Chemists have analyzed the coffee bean and told us that its delicious taste is due to certain aromatic oils. This aromatic element is extracted most efficiently only by fresh-boiling water. The practice of [Pg 235] soaking the grounds in cold water, therefore, is to be condemned. It is a mistake also to let the water and the grounds boil together after the real coffee flavor is once extracted. This extraction takes place very quickly, especially when the coffee is ground fine. The coarser the granulation, the longer it is necessary to let the grounds remain in contact with the boiling water. Remember that flavor, the only flavor worth having, is extracted by the short contact of boiling water and coffee grounds, and that, after this flavor is extracted, the coffee grounds become valueless dregs.
Use Grounds Only Once
Although the foregoing rules are absolutely fundamental to good coffee making, their importance is so little appreciated that in some households the lifeless grounds from the breakfast coffee are left in the pot and resteeped for the next meal, with the addition of a small quantity of fresh coffee. Used coffee grounds are of no more value in coffee making than ashes are in kindling a fire.
Serve at Once
After the coffee is brewed, the true coffee flavor, now extracted from the bean, should be guarded carefully. When the brewed liquid is left on the fire or overheated, this flavor is cooked away and the whole character of the beverage is changed. It is just as fatal to let the brew grow cold. If possible, coffee should be served as soon as it is made. If service is delayed, it should be kept hot but not overheated. For this purpose, careful cooks prefer a double-boiler over a slow fire. The cups should be warmed beforehand, and the same is true of a serving pot, if one is used. Brewed coffee, once injured by cooling, cannot be restored by reheating.
Scour the Coffee Pot
Unsatisfactory results in coffee-brewing frequently can be traced to lack of care in keeping utensils clean. The fact that the coffee pot is used only for coffee making is no excuse for setting it away with a hasty rinse. Coffee-making utensils should be cleansed with scrupulous care after each using. If a percolator is used, pay special attention to the small tube through which the hot water rises to spray over the grounds. This should be scrubbed with a wire-handled brush.
Don’t Dry Filter Bags
In cleansing drip or filter bags, use cool water. Hot water “cooks in” [Pg 236] the coffee stains. After the bag is rinsed, keep it submerged in cool water until time to use it again. Never let it dry. This treatment protects the cloth from the germs in the air which cause souring. New filter bags should be washed before using to remove the starch or sizing.

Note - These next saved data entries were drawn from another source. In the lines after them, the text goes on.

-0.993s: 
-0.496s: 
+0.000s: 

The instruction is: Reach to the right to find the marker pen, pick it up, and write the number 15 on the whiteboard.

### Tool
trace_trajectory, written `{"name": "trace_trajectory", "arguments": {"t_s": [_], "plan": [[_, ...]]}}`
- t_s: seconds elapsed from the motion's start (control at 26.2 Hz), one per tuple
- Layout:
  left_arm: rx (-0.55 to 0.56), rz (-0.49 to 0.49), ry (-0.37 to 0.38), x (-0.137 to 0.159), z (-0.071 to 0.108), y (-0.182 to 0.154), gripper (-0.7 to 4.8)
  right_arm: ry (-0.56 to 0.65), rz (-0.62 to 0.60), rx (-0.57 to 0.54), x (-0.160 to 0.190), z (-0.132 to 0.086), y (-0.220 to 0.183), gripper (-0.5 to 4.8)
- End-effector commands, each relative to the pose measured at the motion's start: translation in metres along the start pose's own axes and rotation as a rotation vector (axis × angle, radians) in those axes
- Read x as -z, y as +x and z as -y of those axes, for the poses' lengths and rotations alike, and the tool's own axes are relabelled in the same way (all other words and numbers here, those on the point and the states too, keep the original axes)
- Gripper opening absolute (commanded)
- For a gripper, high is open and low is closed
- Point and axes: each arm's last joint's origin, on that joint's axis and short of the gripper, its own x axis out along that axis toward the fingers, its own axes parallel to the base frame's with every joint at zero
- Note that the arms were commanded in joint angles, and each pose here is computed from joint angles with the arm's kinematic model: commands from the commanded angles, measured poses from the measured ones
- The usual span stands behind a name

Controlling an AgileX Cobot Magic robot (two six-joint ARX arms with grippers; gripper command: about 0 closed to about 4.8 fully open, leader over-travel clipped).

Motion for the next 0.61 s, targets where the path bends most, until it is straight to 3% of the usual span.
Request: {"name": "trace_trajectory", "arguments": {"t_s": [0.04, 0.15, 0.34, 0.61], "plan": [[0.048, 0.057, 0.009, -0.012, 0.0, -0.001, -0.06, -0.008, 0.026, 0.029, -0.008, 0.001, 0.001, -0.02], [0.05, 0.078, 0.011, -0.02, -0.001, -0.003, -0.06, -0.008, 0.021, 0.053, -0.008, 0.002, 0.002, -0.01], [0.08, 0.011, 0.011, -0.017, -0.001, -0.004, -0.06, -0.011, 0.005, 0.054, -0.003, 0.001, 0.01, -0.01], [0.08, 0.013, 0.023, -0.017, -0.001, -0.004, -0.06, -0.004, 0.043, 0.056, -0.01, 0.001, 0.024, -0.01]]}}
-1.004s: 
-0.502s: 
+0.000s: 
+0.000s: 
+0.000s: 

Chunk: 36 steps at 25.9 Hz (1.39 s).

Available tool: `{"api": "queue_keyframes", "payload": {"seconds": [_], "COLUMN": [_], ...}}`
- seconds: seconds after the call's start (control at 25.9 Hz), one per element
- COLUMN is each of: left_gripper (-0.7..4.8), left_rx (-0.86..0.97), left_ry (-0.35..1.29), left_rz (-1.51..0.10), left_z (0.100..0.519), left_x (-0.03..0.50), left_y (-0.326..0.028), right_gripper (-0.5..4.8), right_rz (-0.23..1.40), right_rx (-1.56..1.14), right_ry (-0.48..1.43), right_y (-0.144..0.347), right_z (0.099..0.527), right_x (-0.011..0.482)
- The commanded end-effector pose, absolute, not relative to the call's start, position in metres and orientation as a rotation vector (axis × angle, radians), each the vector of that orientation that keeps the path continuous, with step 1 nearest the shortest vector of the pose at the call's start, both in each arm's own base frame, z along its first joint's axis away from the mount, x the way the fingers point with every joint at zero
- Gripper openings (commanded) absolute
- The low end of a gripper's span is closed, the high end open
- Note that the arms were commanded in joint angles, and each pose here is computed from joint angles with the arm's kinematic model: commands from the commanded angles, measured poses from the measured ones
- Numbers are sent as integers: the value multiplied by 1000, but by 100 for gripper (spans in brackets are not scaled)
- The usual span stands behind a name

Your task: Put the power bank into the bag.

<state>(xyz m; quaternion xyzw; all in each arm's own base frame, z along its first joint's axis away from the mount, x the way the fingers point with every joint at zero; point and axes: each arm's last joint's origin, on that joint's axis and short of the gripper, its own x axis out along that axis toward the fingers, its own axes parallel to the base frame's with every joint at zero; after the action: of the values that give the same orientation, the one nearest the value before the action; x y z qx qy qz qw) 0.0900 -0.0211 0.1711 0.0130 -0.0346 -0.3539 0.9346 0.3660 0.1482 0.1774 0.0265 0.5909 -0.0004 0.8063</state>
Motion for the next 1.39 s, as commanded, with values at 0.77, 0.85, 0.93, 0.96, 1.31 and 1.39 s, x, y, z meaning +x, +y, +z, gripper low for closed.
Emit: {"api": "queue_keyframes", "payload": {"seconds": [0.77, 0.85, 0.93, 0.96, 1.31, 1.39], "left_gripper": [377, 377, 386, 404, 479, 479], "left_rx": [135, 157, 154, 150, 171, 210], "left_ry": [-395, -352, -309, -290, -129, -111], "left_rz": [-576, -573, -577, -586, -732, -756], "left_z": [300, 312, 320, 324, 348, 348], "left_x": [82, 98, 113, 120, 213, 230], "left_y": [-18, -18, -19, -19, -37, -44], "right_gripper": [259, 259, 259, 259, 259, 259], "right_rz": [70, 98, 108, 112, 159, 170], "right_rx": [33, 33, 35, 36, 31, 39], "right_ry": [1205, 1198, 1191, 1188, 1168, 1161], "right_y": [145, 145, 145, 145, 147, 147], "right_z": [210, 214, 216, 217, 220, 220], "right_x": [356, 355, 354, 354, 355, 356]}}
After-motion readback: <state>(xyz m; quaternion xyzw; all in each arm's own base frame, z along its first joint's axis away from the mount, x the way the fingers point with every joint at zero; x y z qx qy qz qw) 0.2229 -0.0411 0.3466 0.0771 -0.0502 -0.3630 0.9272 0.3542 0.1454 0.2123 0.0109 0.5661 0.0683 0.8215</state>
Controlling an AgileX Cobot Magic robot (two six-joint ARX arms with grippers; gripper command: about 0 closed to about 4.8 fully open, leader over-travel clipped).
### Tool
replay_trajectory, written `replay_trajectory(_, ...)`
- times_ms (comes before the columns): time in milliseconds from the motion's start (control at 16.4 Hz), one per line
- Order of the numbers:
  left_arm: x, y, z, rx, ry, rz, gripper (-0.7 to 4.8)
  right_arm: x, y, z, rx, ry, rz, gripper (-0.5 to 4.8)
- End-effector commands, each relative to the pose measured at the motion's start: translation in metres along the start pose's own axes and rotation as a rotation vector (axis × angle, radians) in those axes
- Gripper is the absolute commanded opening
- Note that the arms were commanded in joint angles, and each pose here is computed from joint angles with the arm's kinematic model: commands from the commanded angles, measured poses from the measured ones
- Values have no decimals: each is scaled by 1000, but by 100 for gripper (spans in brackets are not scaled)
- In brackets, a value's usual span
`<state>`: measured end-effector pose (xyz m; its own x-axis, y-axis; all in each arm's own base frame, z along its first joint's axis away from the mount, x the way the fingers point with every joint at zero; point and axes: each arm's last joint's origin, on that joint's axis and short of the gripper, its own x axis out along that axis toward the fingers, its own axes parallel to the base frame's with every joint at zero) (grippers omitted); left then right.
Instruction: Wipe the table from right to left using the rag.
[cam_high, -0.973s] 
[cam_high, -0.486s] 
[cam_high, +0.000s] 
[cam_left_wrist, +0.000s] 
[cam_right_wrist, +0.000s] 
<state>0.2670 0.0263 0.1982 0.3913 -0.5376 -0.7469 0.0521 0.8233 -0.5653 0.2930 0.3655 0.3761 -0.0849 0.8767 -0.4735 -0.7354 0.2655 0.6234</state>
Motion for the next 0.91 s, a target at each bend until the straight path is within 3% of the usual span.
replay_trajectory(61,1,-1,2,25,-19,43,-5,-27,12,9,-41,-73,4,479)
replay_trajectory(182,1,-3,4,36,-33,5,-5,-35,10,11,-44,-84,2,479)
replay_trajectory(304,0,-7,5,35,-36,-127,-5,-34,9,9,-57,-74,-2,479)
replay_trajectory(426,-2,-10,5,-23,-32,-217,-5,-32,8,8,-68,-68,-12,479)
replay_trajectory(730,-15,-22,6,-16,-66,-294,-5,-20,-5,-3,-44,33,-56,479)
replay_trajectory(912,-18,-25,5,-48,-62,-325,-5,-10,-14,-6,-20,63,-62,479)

The principle behind this method is the quick contact of water at full boiling point with coffee ground as fine as it is practicable to use it. The filtering medium may be of cloth or paper, or perforated chinaware or metal. The fineness of the grind should be regulated by the nature of the filtering medium, the grains being large enough not to slip through the perforations.
The amount of ground coffee to use may vary from a heaping teaspoonful to a rounded tablespoonful for each cup of coffee desired, depending upon the granulation, the kind of apparatus used, and individual taste. A general rule is, The finer the grind the smaller the amount of dry coffee required.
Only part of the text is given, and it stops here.